Some of the answers on this thread are bonkers.
Non driver here, and single parent. Just to bust some myths here about non drivers …
I don’t rely on anyone for lifts, in fact I’d say I take more kids to parties etc with my child than most- I just take them by public transport 🤷♀️ .
I am very resilient and pretty much unflappable.
Yes, my DS and I do go on holidays using public transport in the UK and I promise changing trains is not a traumatic experience for him (love the poster who said they couldn’t ‘put their kids through that’)- we also get pretty off the beaten track. The trick is to have a massive rucksack, not a wheelie suitcase. Oh- and a brain. Funnily enough non drivers have those too.
We also go on holidays abroad, and manage very well thanks, without a hire car. We use public transport.
For the big shop, there is a marvellous thing- home delivery.
Yes, DS goes to sports and enrichment activities. We walk to them. We’re lucky we live in a place where that’s possible- but then again, as a non driver, I wouldn’t live in the sticks. (That having a brain thing again).
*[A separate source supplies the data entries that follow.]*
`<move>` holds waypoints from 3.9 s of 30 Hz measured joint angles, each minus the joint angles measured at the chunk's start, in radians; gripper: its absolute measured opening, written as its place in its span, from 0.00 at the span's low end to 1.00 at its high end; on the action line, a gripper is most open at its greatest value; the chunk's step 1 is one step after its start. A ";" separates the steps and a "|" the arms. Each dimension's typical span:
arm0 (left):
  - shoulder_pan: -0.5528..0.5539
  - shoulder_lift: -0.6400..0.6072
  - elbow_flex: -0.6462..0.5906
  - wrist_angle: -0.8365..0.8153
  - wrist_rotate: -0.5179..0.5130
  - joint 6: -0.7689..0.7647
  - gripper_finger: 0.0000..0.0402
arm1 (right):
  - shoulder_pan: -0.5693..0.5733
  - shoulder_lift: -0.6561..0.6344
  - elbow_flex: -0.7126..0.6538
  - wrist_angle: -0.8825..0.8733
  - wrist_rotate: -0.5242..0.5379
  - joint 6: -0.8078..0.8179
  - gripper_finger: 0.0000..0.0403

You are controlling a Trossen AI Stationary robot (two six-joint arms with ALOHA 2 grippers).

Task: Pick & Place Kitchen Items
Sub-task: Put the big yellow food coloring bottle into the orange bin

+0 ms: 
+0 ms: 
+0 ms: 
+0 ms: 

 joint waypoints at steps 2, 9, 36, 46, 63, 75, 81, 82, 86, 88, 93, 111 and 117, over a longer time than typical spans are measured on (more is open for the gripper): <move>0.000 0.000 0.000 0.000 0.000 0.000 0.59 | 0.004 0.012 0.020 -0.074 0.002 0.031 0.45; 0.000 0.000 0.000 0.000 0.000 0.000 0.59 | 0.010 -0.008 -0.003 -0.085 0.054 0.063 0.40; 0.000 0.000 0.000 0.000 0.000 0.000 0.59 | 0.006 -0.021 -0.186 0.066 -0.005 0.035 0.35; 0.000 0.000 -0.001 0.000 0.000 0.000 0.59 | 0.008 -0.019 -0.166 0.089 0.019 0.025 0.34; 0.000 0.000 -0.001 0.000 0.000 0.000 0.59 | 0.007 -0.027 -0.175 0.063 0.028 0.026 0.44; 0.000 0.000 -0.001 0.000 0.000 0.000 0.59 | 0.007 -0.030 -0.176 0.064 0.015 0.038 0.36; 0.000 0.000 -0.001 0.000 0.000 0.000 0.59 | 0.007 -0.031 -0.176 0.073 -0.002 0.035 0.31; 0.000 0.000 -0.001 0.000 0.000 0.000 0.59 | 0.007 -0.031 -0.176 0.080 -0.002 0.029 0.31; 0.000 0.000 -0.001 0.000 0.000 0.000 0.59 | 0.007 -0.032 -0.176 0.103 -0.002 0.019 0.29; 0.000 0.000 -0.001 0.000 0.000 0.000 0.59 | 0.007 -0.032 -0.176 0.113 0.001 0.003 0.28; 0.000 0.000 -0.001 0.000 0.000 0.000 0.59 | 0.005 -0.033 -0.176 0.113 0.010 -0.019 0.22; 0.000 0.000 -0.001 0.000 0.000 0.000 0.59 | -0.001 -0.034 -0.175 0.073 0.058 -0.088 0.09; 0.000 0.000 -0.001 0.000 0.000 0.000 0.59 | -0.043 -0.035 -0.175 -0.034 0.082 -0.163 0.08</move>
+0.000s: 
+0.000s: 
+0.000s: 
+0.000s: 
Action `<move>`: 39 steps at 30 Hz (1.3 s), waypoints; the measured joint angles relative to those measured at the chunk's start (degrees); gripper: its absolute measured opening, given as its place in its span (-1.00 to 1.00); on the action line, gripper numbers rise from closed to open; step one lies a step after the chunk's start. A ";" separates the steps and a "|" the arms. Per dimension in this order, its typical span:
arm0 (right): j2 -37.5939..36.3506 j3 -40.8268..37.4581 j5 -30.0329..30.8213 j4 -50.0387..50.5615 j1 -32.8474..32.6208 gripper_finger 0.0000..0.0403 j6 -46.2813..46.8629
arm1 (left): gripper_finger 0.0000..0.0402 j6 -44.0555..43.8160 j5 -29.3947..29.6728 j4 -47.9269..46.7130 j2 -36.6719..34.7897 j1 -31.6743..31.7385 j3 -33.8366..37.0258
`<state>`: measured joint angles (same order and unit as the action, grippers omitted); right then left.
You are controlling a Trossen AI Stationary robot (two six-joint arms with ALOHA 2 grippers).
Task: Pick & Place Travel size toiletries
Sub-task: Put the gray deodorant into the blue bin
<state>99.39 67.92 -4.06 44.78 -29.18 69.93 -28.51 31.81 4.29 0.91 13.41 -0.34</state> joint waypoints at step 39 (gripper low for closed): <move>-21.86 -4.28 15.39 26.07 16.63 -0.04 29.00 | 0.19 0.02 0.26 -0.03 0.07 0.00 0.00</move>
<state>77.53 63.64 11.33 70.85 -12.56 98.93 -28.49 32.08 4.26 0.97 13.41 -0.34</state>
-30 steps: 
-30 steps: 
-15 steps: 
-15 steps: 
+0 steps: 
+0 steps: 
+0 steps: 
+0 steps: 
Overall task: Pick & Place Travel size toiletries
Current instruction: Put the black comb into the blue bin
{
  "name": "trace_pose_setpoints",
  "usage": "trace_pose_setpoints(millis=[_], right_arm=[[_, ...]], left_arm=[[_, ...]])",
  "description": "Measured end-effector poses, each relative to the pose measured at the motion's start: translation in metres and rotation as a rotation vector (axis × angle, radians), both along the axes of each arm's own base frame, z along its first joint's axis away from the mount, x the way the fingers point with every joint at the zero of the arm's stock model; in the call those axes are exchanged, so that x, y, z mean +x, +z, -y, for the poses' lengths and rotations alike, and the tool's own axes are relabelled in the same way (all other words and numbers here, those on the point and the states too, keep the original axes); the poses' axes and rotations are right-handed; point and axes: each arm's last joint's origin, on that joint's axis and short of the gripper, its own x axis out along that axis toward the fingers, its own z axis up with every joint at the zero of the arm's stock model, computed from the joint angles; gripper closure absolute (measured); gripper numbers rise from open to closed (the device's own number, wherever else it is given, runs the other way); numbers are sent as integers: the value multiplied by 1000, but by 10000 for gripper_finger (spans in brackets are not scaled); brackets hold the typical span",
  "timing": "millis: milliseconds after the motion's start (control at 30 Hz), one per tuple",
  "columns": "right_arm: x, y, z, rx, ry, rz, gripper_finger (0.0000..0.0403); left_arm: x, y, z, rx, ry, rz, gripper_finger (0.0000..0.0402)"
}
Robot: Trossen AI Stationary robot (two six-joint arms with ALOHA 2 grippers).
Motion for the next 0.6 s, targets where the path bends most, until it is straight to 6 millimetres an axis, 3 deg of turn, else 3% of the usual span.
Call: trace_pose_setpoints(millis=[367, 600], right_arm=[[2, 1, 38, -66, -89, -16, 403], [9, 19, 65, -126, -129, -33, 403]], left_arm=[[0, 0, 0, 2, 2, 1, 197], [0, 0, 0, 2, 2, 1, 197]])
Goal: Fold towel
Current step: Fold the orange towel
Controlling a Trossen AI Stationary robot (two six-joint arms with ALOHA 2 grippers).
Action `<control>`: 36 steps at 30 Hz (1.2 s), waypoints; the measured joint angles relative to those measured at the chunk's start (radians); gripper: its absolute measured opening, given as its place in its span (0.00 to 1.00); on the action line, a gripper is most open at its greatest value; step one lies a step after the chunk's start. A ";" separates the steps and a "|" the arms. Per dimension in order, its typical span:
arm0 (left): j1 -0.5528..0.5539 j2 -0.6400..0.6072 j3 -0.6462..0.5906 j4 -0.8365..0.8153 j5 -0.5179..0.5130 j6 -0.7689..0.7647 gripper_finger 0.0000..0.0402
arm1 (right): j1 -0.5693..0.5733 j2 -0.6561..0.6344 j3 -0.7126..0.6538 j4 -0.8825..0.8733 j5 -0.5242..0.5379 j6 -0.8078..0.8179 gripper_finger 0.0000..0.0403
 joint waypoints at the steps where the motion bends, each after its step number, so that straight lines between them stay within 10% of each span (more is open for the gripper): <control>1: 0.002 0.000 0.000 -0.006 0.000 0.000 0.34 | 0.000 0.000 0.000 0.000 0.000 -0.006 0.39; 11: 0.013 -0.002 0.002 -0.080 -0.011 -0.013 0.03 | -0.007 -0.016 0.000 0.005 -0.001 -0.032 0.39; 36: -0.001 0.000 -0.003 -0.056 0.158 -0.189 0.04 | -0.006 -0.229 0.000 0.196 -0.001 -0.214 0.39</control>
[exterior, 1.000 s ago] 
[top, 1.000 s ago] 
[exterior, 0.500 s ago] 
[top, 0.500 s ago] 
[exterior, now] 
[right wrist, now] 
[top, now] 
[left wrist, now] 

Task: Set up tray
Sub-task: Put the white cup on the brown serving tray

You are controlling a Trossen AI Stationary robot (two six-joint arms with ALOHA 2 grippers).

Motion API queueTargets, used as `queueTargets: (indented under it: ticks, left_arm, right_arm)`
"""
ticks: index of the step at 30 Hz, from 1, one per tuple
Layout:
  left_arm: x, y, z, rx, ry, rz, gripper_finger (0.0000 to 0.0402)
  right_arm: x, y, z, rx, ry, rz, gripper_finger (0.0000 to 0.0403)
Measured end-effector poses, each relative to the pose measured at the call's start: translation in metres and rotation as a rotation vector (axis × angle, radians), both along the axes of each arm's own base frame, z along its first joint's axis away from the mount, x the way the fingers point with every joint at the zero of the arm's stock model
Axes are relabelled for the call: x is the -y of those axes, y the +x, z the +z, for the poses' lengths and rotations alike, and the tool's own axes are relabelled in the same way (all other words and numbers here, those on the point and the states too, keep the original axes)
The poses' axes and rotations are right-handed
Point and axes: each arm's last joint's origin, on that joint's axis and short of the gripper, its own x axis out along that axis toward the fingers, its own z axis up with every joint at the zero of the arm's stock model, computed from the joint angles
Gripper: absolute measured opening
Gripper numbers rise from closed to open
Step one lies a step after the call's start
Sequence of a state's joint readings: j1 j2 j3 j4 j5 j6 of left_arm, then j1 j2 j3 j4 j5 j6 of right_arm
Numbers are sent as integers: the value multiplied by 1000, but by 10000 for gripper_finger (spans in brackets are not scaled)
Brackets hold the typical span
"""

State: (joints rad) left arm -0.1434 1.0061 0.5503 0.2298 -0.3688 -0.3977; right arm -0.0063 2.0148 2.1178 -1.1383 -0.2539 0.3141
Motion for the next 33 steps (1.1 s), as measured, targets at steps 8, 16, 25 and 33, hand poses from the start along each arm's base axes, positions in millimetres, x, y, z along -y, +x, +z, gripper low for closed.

There are probably half a dozen times a year when I think “shit, this would be waaay easier for me and DS if we had a car”. And then I book a taxi. Half a dozen taxis costs me probably no more than £150-200 a year. I can’t even fathom how much less that costs me than having a car parked out front of my house for those 6 times a year I actually need it.
We do not live in London.
Reasons I don’t drive:
family were too poor to put me through lessons as a teen, and money I earned from PT work helped pay rent on the family home, so couldn’t be used on lessons.
Ditto when I went to uni. I was paying tuition, living costs… and also somehow supporting my mother. Driving was not a priority.
Then I moved to London and didn’t need a car.
Then I moved out of London to a place where I also didn’t need a car.
Insurance premiums where I live are crippling- I can’t afford to run a car when you factor them in.
The planet is burning. If I don’t need to drive, I shouldn’t.
I actually value the slower pace of travel (and the exercise!) that not having a car engenders. When DS and I are walking places, we have our very best chats. When I get the train to/from London for work, I have chance to catch up on work, read a book, or just rest my mind for a couple of hours- a rare thing in my life.